Old Ebbitt no doubt benefits from its prime location and status as an institution, but that doesn’t solely explain its success. Moran and Meyer repeatedly credit their 300-person staff for the restaurant’s booming business. While staffing shortages still affect Old Ebbitt like they do any place else, the restaurant has impressive retention. More than 20 staff members have been employed for at least 20 years, and around 50 have worked there for at least 10, Moran says. It’s the kind of place where waiting tables or bartending isn’t just a job but a career.

“It’s the staff themselves who hold everyone else to this high standard,” Moran says.

“Plus, they know they’re going to be busy here,” Meyer adds. “If they come to work, they’re going to make money here. Consistently. This place is never not busy.”

It’s also rarely closed. Old Ebbitt prides itself on keeping its revolving doors open from early morning to late at night. “There’s never a, ‘Ah it’s a rainy Sunday night in late January, we should close early.’ Once you make those decisions and someone pulls on the door and it’s closed, it’s over,” Moran says.

Over the past 32 years, the restaurant has only closed twice, on Sept. 11 and 12, 2001, when there were fears of a plane crashing into the White House, located across the street. (Meyer also claims the restaurant’s sales have been up every quarter since it opened, except for the quarter during 9/11.)

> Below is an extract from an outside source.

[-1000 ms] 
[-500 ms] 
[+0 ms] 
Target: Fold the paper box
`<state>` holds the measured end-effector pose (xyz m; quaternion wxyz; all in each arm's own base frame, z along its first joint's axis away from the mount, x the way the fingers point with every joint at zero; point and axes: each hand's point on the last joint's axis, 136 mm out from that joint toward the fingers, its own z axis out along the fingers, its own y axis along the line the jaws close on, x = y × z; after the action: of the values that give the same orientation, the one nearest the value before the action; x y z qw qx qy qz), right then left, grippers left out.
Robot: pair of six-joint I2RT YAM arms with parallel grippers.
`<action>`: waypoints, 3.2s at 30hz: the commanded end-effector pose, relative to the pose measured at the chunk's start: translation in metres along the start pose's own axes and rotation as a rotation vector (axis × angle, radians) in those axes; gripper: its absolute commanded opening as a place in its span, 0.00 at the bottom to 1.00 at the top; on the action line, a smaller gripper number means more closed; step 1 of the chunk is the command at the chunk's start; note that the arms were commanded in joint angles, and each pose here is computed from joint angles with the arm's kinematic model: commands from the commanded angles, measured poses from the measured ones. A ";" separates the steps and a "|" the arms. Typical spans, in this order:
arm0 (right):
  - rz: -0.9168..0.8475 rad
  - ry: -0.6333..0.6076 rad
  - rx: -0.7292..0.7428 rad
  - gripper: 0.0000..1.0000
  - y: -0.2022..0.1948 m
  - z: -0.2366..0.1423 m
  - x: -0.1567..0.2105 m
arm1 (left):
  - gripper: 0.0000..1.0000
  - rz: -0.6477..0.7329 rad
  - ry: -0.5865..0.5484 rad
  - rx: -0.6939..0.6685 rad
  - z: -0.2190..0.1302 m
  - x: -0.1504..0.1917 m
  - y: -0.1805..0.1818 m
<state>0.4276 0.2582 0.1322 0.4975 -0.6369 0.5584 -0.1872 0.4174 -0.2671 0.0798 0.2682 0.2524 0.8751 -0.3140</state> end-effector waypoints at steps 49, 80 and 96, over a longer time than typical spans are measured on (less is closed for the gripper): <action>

The late-night happy hour in particular—with half-priced oysters from 11 p.m. to close—has made it a popular spot for restaurant industry folks, including José Andrés and Robert Wiedmaier. And when new restaurants open in the neighborhood, Old Ebbitt doesn’t see them as a threat; its owners know when those places close at 11 p.m., their staffs will likely head to Old Ebbitt, where the kitchen is open until 1 a.m. on weekdays and 2 a.m. on weekends.

At the same time, Meyer says he has a bit of a chip on his shoulder about the lack of media buzz for Old Ebbitt. It often isn’t included in round-ups and best-of lists. “I can’t say I’m the hottest, coolest boutique restaurant, but I can tell you one thing: We try real hard with the food specifically to be great,” he says. “And [though] I never feel like I’m the ‘busiest’ or ‘best’ of anything… I’d like to be included in those conversations.”

Still, Meyer sees the competition and dining boom in D.C. as a boon for Old Ebbitt. While it’s not the kind of place to chase trends (ramen will likely never make the menu), Old Ebbitt has made efforts to keep up with the rising bar for food quality in the District. About a year ago, the kitchen stopped buying frozen fries and began making them from scratch. Now, they’re working to source organic chicken—something that was previously a struggle for a restaurant group of such large size. “This place has been around so long our victories are small,” Meyer admits.

Meyer is happy for the restaurant to be the “grand-papa of what’s going on.” And as always, he has his eye on the long game.

After all, he says, “we’re in this forever.”